Use non-central t-distribution and averaging based on data of both estimated effect and estimated standard error for `retrodesign`

andytimm commented 1 year ago

These are suggested improvements from @martijnweterings over email, making issues to track everything I want in a 0.2.0 version of the package.

Martijn provided the attached reproducible example of both features which gives slightly improved performance in the simulation case (i.e, in retrodesign).
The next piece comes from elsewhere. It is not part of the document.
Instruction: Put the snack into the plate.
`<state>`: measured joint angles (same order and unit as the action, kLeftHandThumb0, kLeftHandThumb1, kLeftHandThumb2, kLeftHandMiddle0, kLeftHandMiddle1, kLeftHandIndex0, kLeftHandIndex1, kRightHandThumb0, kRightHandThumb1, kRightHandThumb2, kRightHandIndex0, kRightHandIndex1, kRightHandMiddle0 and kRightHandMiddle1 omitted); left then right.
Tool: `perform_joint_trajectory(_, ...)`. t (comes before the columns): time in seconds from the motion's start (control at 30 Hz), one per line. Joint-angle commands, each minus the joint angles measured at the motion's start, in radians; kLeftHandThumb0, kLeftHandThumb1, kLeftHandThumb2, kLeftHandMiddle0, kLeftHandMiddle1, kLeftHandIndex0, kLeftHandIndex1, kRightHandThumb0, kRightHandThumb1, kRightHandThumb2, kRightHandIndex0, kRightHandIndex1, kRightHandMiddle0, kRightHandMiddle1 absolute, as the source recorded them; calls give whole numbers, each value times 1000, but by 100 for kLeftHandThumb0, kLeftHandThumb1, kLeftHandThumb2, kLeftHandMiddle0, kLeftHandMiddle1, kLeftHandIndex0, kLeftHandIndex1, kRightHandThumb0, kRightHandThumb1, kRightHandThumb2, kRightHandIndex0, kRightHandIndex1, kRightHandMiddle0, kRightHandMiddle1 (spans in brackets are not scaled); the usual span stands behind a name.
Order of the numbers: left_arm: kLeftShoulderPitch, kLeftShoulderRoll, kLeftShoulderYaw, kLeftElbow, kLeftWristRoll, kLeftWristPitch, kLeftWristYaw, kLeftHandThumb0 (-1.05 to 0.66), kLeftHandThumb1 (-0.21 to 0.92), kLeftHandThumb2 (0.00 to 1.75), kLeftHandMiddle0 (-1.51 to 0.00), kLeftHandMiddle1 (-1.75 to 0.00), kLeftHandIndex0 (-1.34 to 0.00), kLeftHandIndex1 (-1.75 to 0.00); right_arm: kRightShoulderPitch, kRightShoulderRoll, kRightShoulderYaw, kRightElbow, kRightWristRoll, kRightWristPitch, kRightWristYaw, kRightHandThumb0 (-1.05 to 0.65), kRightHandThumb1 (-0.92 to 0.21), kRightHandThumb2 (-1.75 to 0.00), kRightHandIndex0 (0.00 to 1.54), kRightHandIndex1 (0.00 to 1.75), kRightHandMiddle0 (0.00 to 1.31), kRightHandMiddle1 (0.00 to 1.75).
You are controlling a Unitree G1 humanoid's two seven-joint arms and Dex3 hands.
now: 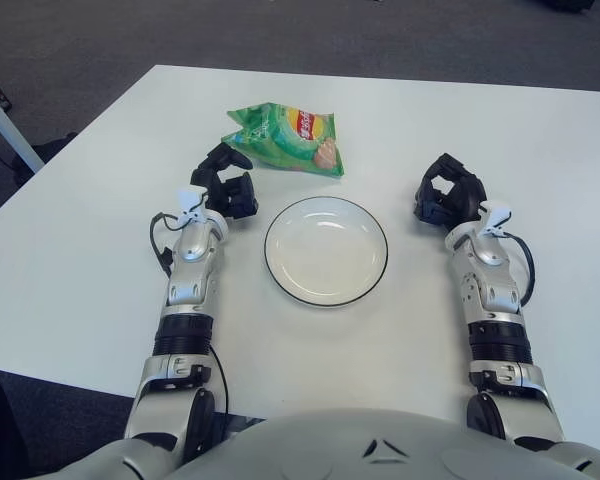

It's a pretty small difference, but worth adding in since it's not hard to implement.

library(retrodesign)
layout(matrix(1:2,1))

### some settings
set.seed(2)
n = 5
nu = 2*n-2
alpha = 0.01
d = seq(0,3,0.05)
m = 10^4

####
### computations with retrodesign
####

retrodesign <- function(A, s, alpha=.05, df=Inf, n.sims=10000){
  z <- qt(1-alpha/2, df)
  p.hi <- 1 - pt(z-A/s, df)
  p.lo <- pt(-z-A/s, df)
  power <- p.hi + p.lo
  typeS <- p.lo/power
  estimate <- A + s*rt(n.sims,df)
  significant <- abs(estimate) > s*z
  exaggeration <- mean(abs(estimate)[significant])/A
  return(list(power=power, typeS=typeS, exaggeration=exaggeration))
}

nl <- length(d)
a_power <- rep(NA, nl)
a_typeS <- rep(NA, nl)
a_exaggeration <- rep(NA, nl)
for (i in 1:nl){
  a <- retrodesign(d[i], s=sqrt(2/n), alpha = alpha, df = nu, n.sims = m)
  a_power[i] <- a$power
  a_typeS[i] <- a$typeS
  a_exaggeration[i] <- a$exaggeration
}

#### 
### Alternative computations
####

### boundary for alpha level t-test
tc = qt(1-alpha/2, df = nu)

### power 
b_power = pt(-tc, df = nu, ncp=d/sqrt(2/n)) + 
  1-pt( tc, df = nu, ncp=d/sqrt(2/n))

### s-error rate
b_typeS = pt(-tc, df = nu, ncp=d/sqrt(2/n))/b_power

### simulate experiments for m-error
x0 = rnorm(m,0,sqrt(2/n))
s = sqrt(rchisq(m,nu)/nu) * sqrt(2/n)

### m-error
b_exaggeration = sapply(d, FUN = function(di) {
  x = x0+di
  significant = abs(x/s)>tc
  return(mean(abs(x[significant == 1]))/di)  
})

####
### Verify with a straightforward/simple/foolproof simulation
### this uses simulations of two samples and the t.test() function
####

### some values to be tested
test_effects = c(0.25,0.5,0.75,1)
lt = length(test_effects)

test_power = rep(NA,lt)
test_typeS = rep(NA,lt)
test_exaggeration= rep(NA,4)

for (j in 1:lt) {
  test_effect = test_effects[j]

  ### repeat m simulations in a loop
  ### compute the effect size and the significance
  ### store the results
  effects =     rep(NA,m)
  significant = rep(NA,m)
  for (i in 1:m) {  
    x = rnorm(n,0,1)
    y = rnorm(n,test_effect,1)
    mod = t.test(x,y, var.equal = TRUE)
    significant[i] = (mod$p.value<alpha)
    effects[i] = mean(y)-mean(x)
  }

  ### compute the statistics and save them in the vectors
  test_power[j] = mean(significant)
  test_exaggeration[j] = mean(abs(effects  )[significant == 1])/test_effect
  test_typeS[j] =        mean(   (effects<0)[significant == 1])
}

####
### plot everything
####

### plot of type S error versus power
plot(b_power,b_typeS, 
     type = "l", log = "xy", ylim = 10^c(-3,0) ,xlim = c(alpha,1),
     xlab = "power", ylab = "type S error",
     yaxt = "n")
axis(2, at = 10^c(-3:0), labels = c(expression(10^-3),expression(10^-2),expression(10^-1),expression(1)), las = 2)
lines(a_power,a_typeS, col = 2)
points(test_power, test_typeS, pch = 21, bg = 0)
legend(0.10, 1, 
      c("shifted t-distribution", "non-central t-distribution", "simulations"),
      lty = c(1,1,NA), pch = c(NA,NA,21), col = c(2,1,1), pt.bg = c(NA,NA,0), cex = 0.7)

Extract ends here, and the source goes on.